[Dataset excerpts]
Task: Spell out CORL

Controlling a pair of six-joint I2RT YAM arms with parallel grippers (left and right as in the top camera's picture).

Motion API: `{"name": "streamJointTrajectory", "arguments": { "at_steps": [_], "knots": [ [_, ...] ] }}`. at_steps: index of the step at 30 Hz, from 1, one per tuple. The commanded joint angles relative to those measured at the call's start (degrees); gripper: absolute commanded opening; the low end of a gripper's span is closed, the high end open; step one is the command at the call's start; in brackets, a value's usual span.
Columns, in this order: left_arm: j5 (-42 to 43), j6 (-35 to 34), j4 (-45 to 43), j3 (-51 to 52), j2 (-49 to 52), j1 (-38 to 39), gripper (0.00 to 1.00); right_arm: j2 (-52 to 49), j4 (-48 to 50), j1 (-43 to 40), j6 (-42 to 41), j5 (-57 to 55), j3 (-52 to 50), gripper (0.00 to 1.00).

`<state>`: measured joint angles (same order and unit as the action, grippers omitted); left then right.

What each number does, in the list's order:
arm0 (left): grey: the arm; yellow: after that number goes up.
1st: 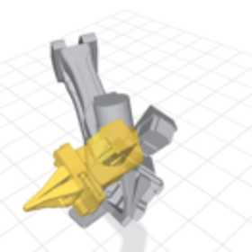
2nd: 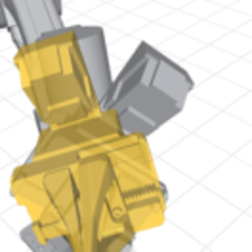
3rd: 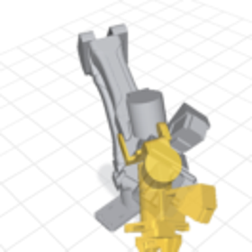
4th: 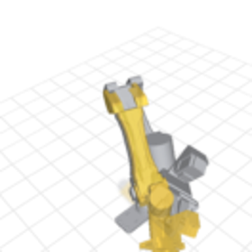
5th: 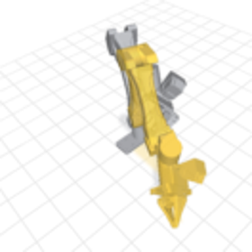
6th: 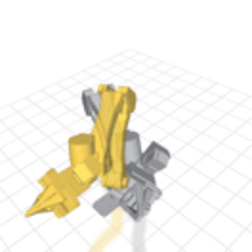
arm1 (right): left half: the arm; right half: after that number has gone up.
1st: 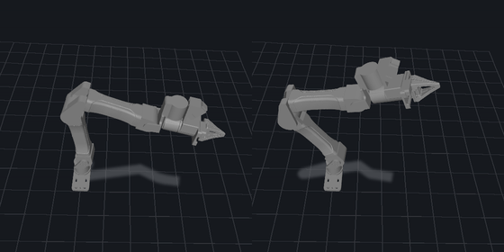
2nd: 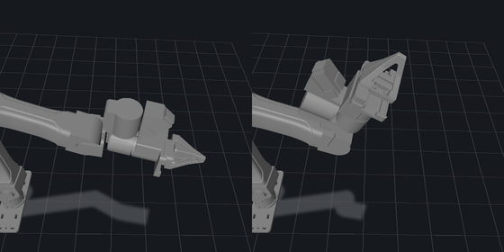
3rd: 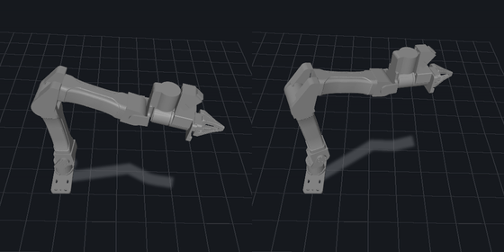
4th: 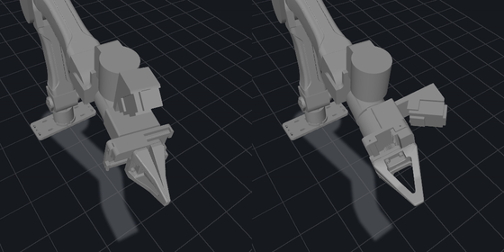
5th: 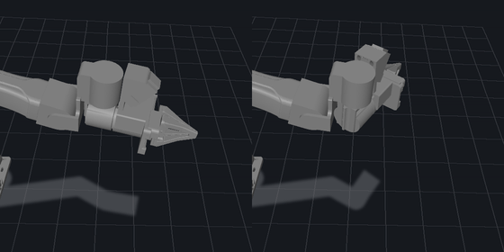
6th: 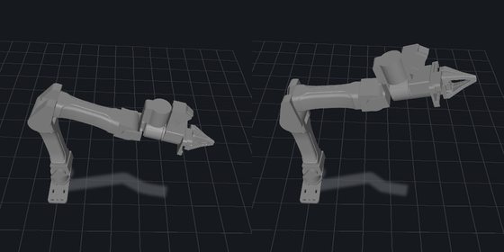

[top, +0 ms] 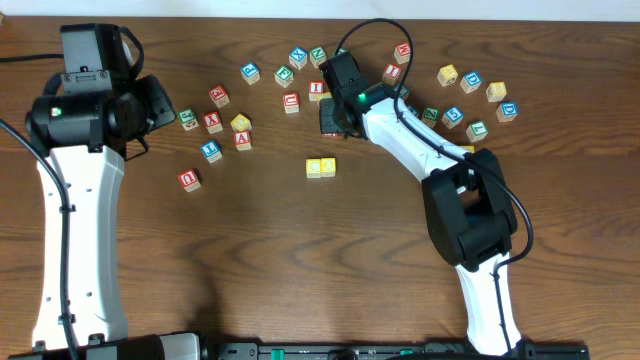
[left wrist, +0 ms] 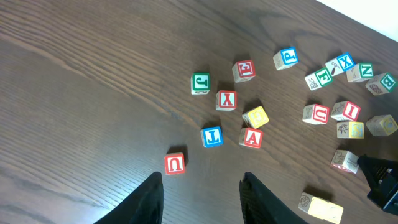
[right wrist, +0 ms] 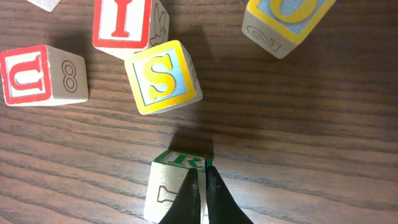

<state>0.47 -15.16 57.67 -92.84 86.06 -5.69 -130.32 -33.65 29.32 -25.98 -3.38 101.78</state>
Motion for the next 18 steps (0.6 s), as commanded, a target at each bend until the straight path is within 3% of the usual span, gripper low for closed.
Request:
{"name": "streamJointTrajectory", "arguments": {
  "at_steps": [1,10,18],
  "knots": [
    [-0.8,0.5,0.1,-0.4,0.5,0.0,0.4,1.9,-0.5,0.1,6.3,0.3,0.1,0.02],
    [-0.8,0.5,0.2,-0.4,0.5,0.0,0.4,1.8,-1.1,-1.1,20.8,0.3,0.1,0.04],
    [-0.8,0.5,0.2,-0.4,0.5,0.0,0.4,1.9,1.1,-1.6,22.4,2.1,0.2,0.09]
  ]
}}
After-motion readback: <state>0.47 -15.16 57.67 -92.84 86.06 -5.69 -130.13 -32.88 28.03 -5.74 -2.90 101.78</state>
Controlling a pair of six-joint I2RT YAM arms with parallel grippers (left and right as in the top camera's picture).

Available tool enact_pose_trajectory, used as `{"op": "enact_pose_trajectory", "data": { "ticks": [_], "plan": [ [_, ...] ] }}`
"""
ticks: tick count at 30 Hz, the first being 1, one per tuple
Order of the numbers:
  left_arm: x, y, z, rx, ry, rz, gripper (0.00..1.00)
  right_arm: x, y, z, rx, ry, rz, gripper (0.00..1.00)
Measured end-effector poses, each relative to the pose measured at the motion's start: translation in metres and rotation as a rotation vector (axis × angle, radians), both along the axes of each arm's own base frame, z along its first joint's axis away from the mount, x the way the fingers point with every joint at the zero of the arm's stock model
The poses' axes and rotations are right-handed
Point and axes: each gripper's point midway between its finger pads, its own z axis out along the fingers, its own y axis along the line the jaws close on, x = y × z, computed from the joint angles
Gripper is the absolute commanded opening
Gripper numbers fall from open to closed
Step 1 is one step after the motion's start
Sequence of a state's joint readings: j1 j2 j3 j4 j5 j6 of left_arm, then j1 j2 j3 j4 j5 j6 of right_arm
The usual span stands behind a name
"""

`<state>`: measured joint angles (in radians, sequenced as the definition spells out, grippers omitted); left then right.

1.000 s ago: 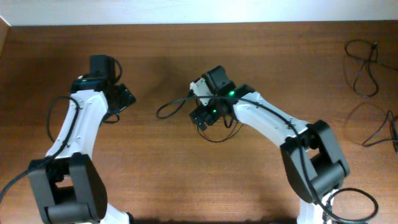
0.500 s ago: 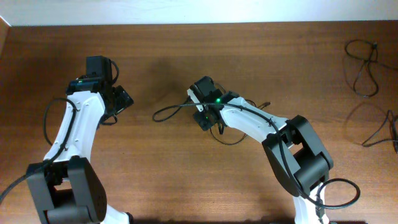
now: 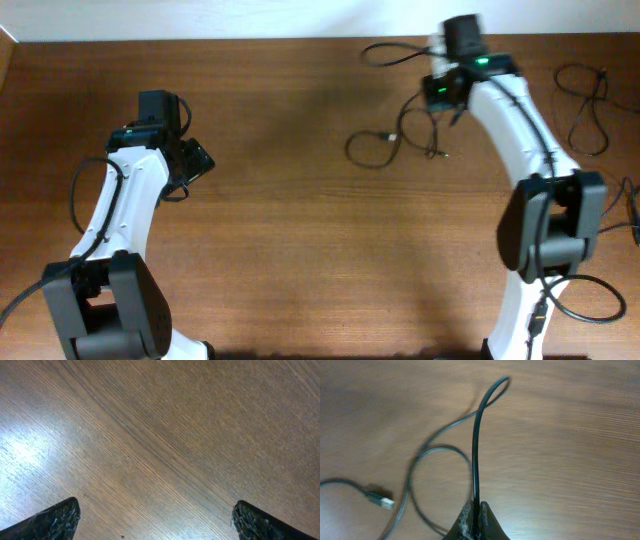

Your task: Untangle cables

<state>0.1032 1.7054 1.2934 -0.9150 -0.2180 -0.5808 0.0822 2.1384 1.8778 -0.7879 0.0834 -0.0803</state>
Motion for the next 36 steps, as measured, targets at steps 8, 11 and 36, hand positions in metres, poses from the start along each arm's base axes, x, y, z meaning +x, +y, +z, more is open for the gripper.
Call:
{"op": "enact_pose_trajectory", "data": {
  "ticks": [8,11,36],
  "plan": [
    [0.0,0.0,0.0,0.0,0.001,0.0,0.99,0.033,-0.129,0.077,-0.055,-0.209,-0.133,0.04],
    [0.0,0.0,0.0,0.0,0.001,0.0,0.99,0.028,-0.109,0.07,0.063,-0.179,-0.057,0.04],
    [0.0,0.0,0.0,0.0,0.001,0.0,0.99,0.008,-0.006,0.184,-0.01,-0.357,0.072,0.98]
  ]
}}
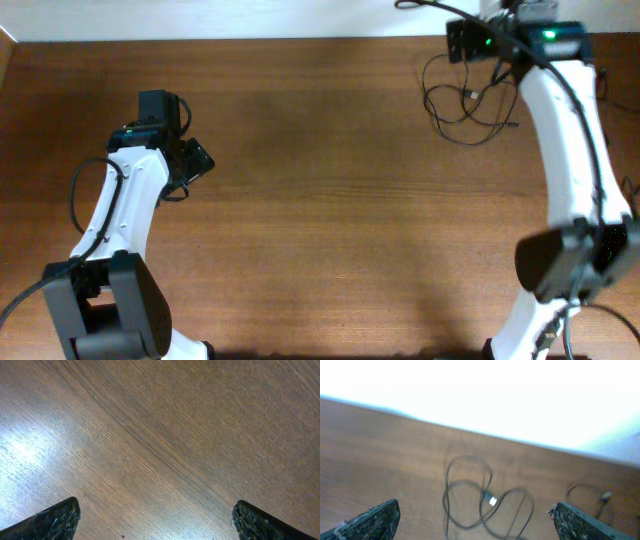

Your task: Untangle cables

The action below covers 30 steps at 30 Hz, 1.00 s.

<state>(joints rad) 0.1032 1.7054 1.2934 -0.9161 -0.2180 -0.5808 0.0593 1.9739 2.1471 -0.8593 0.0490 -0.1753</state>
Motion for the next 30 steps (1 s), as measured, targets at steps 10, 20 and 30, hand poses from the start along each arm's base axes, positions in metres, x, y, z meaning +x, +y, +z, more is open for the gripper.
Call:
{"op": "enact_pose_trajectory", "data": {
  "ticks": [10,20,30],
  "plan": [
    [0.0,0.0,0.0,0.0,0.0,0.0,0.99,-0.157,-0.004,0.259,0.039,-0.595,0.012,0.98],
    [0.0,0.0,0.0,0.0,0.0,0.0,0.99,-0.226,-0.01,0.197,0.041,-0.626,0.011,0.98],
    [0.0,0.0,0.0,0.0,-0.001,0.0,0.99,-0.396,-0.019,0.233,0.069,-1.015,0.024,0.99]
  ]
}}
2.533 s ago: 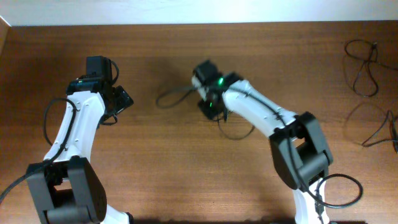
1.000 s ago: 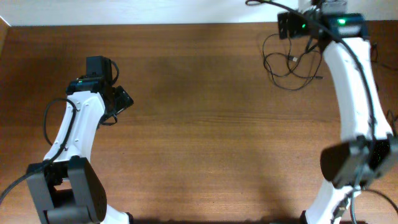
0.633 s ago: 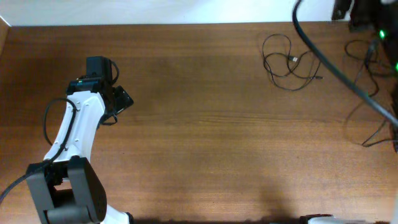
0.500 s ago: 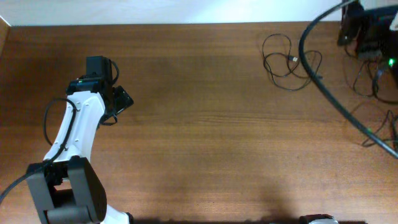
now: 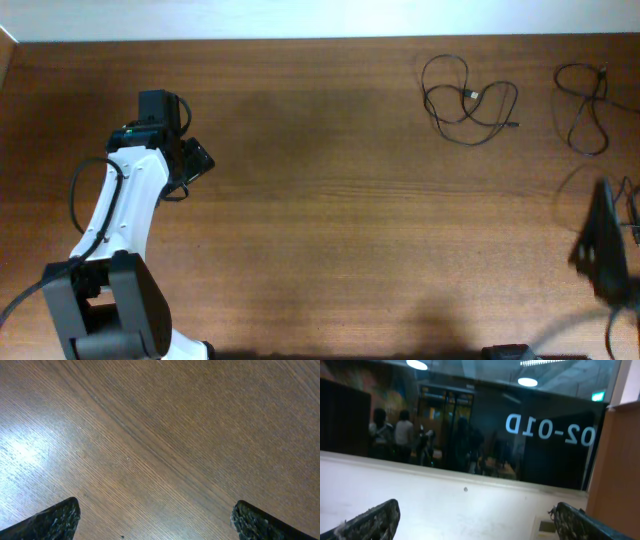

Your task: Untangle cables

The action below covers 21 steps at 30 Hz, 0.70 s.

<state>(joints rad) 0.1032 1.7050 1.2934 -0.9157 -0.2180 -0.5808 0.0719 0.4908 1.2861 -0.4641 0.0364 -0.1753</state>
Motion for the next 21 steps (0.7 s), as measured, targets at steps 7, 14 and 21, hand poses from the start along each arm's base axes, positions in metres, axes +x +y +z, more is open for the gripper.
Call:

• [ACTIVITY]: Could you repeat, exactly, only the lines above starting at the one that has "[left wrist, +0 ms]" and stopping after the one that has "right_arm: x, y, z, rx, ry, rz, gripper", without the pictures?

• [RESPONSE TO THE EXERCISE]:
[left wrist, +0 ms] 
[right wrist, +0 ms] 

<state>0.47 -15.16 57.67 -92.84 86.06 -5.69 -130.32 -33.65 29.32 -25.98 -3.38 101.78</state>
Motion for the next 18 steps (0.6 s), as commanded, a target at each bend until the straight path is within 3% of the usual span, gripper low for closed.
Request:
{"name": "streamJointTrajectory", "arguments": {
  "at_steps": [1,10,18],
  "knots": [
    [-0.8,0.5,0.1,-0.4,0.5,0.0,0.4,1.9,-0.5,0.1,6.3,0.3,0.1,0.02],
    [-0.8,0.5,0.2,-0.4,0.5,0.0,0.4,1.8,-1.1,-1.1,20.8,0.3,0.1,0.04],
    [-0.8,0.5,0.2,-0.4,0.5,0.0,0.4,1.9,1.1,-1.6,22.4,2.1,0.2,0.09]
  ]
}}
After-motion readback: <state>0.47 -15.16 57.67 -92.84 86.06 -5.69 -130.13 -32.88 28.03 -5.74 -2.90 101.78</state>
Controlling a pair of six-joint I2RT YAM arms with parallel grippers (left and right as in the top camera's picture).

Available tool enact_pose_trajectory, used as `{"op": "enact_pose_trajectory", "data": { "ticks": [_], "plan": [ [_, ...] ] }}`
"""
ticks: tick count at 30 Hz, the first being 1, one per tuple
Order of the numbers:
  left_arm: x, y, z, rx, ry, rz, gripper (0.00..1.00)
  right_arm: x, y, z, rx, ry, rz, gripper (0.00..1.00)

No further output remains.